When it comes to the competition for talent, public sector employers have an opportunity. The public pension, once the biggest benefit incentive in the sector’s arsenal, has lost drawing power amid an ever-growing pension crisis. And after a prolonged period of budget tightening, today’s benefit packages require more engagement than their predecessors in order to generate comfortable income in retirement.

Thus it is now, perhaps more than ever, the obligation of public sector employers to help workers utilize their benefits offerings. Financial education is an essential tool to reinforce that necessity. Helping workers understand their benefits and make progress toward their financial goals is also shown to boost employee retention and satisfaction.

The consulting firm PwC’s 2017 Employee Financial Wellness Survey, showed how workplace ties are strengthened by a sense that financial goals are being supported, especially in the case of younger workers.1 Among Millennials in the survey, 62% said loyalty to their employer was influenced by how much the company cares about their financial well-being, compared with 50% of Gen X and 36% of Baby Boomers. A majority of Millennials (72%) and Gen X (71%) said they would be attracted to another company that cares more about their financial well-being.

“If you have good benefits, you should continually reinforce how the benefits work and the value of them,” says Ted Beck, president and CEO of the National Endowment for Financial Education. “That becomes a huge retention tool.” Mr. Beck argues that public employers have a particularly good opportunity to take advantage in this way because of their often-superior benefits packages. Mr. Beck worked in the public sector himself, as an associate dean at the University of Wisconsin Madison School of Business, prior to joining NEFE.

He explains that particularly after employees have been in a position for a number of years, their attention begins to shift from base pay to benefits. “When they start to use their benefits, or compare their benefits to their friends, which is really common, then they start to say, ‘Oh, this is a much better job than just the salary’.”

Filling the Gap

Effective financial education will be needed if public employers are going to take advantage of the job satisfaction, retention and productivity gains that come when employees have a sense of financial well-being. In PwC’s research, a minority (40%) of workers said their employers provided services to help them with their personal finances.

When Mr. Beck was at the University of Wisconsin, he noticed an unfortunate pattern among employees nearing retirement: Within six months or so of their planned retirement date they would attend an information session about their pension payouts. “The university has a strong program, but the almost universal reaction was, they would come back and tell me as their manager that, ‘Guess what? I don’t think I can retire’.”

An education with impact

Mr. Beck says public employers should, at a minimum, do two main things: first, they should ensure that employees know which benefits they are entitled to and how they work; and then, they should help employees to realistically estimate retirement payouts under various scenarios. The results of the U.S. public employee survey conducted for a research program by The Economist Intelligence Unit sponsored by Prudential, reinforces the idea that workers need this kind of support.2

Only one in three (34%) respondents could correctly answer four standard financial quiz questions meant to test basic understanding of inflation, interest rates and market risk. This suggests that many respondents would be ill-prepared to accurately estimate their income in their retirement.
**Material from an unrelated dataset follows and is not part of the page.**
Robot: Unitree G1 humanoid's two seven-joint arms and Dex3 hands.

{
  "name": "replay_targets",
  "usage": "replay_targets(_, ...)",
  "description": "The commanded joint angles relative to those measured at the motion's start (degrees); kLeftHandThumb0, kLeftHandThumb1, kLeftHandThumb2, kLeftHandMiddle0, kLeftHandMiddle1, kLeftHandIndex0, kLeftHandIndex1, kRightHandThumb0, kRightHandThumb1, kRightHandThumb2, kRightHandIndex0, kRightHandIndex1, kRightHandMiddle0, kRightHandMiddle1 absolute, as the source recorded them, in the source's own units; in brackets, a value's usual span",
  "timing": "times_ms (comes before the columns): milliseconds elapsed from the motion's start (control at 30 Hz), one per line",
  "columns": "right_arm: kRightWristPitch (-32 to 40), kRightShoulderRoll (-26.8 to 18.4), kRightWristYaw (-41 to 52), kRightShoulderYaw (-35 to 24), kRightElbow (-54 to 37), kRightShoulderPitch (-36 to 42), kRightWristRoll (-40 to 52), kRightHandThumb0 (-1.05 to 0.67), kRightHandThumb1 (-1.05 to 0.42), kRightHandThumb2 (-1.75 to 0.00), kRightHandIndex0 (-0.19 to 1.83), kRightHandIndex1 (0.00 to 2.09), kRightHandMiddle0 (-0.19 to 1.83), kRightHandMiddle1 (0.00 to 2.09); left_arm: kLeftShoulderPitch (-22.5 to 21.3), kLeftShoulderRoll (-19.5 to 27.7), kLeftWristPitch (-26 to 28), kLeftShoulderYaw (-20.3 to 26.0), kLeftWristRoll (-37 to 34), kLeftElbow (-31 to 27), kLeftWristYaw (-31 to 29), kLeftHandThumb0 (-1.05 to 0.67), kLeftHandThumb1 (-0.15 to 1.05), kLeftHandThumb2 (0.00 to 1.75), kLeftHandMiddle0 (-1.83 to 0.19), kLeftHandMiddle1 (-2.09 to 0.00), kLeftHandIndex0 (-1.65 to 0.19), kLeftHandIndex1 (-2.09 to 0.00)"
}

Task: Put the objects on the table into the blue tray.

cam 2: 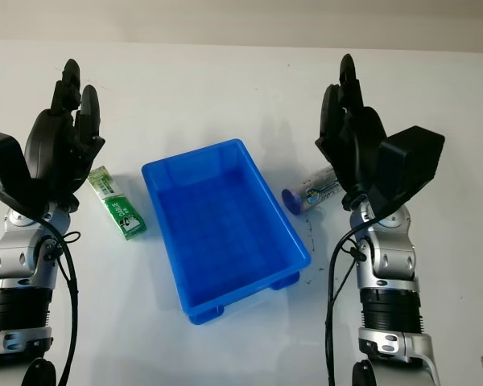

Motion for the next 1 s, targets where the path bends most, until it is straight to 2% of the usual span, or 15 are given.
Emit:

The weakest employee offering is a bookend or barbell approach that introduces the benefits package when people are hired and then explains the mechanics of their pension and savings plan payouts when they are close to retirement—or think they are. It is better to make interactions more frequent and varied. Group sessions—whether led by someone from within the organization or a specialist from outside—can be effective, and it’s also important to allow employees to raise their concerns one-on-one, as some people prefer not to talk about financial issues in a group. If an employer is able to make the investment, personalized coaching has also been shown to be very effective.

Employers can also step in and make a real difference. Louisa Quittman, a director in the Office of Consumer Policy at the U.S. Treasury Department, says evidence suggests workers are more likely to respond to financial education information that comes from a supervisor or some other employee within an organization with whom the person has a relationship rather than from an impersonal office. “That human touch, a real person that you know and you trust, may make a difference,” she says. She adds that trust in an employer on financial wellness topics may vary depending on tenure, seniority, whether the job is hourly or salaried, and other situational factors.

Fixing Financial Stressors

Conversely, the PwC research also found that when financial well-being is missing, workplace productivity and job satisfaction suffer. Almost a third of employees surveyed reported that issues with personal finances have been a distraction at work—and among that group, 46% said they were distracted from work three hours a week or more.

“A lot of Americans face challenging financial choices across their lifespans,” Ms. Quittman says. “And the workplace is a very natural place to be talking to folks about those choices.”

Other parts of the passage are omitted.